A los tres años ya sabía leer
y a los seis ya sabía mis labores.
Yo era buena y delgada,
alta y algo enferma.
A los nueve años me pilló un carro
y a los catorce me pilló la guerra;
a los quince se murió mi madre, se fue cuando más falta me hacía.
Aprendí a regatear en las tiendas
y a ir a los pueblos por zanahorias.
Por entonces empecé con los amores
–no digo nombres–,
gracias a eso, pude sobrellevar mi juventud de barrio.

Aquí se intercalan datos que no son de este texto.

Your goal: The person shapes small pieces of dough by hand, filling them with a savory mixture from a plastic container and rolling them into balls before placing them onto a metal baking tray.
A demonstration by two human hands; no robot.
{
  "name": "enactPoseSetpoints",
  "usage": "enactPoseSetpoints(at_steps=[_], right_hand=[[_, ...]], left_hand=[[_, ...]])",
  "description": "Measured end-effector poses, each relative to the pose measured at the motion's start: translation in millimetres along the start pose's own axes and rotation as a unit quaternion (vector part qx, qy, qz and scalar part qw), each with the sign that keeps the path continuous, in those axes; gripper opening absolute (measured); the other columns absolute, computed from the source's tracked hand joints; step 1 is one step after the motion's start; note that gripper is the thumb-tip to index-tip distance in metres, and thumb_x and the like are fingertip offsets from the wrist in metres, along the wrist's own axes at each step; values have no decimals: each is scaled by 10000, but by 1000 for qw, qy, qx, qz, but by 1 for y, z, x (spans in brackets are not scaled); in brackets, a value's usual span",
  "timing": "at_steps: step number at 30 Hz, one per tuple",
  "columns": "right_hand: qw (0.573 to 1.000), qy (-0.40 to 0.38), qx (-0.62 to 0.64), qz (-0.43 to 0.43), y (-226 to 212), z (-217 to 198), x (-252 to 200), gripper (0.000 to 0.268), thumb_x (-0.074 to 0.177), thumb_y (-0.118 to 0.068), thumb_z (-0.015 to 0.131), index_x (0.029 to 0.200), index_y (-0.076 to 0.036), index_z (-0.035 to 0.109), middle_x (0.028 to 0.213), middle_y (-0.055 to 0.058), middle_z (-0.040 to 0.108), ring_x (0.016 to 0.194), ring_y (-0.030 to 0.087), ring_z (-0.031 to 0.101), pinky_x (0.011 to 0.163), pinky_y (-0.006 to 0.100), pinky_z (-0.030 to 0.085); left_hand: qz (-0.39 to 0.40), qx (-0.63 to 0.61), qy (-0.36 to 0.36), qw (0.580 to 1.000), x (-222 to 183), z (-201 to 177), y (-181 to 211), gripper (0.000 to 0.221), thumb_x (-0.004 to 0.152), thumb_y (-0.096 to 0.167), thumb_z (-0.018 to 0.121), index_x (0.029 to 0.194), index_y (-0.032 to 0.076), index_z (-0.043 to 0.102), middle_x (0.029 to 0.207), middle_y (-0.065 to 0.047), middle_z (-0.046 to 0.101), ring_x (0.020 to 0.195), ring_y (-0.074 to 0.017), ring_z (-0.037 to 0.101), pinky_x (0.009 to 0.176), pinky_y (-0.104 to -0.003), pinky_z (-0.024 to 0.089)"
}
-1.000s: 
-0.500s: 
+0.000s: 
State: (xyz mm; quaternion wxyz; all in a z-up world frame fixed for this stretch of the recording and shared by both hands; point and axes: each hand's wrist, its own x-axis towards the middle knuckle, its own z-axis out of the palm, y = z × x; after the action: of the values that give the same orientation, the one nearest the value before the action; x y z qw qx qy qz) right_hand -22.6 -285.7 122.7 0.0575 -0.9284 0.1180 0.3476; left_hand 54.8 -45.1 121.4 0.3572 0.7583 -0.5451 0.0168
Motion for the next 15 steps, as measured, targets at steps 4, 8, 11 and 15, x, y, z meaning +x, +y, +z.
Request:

Quise ir a la guerra, para pararla,
pero me detuvieron a mitad del camino.
Luego me salió una oficina,
donde trabajo como si fuera tonta
–pero Dios y el botones saben que no lo soy–.
Escribo por las noches
y voy al campo mucho.
Todos los míos han muerto hace años
y estoy más sola que yo misma.
He publicado versos en todos los calendarios,
escribo en un periódico de niños,
y quiero comprarme a plazos una flor natural
como las que le dan a Pemán algunas veces.
Gloria Fuertes
(Antología y poemas del suburbio, 1954)
«Triunfé con mi poesía/ pero no asistí a mi triunfo./ Si tengo algo mejor que hacer/ tampoco asistiré a mi entierro». Y no asistió, seguro, pero dejó una lápida de palabras: «Gloria Fuertes. Poeta de Guardia (1917-1998). Ya creo que lo he dicho todo / Y que ya todo lo amé». Este mes de julio cumpliría cien años. Por suerte, sigue de guardia (en nuestras pantallas): otra noche más.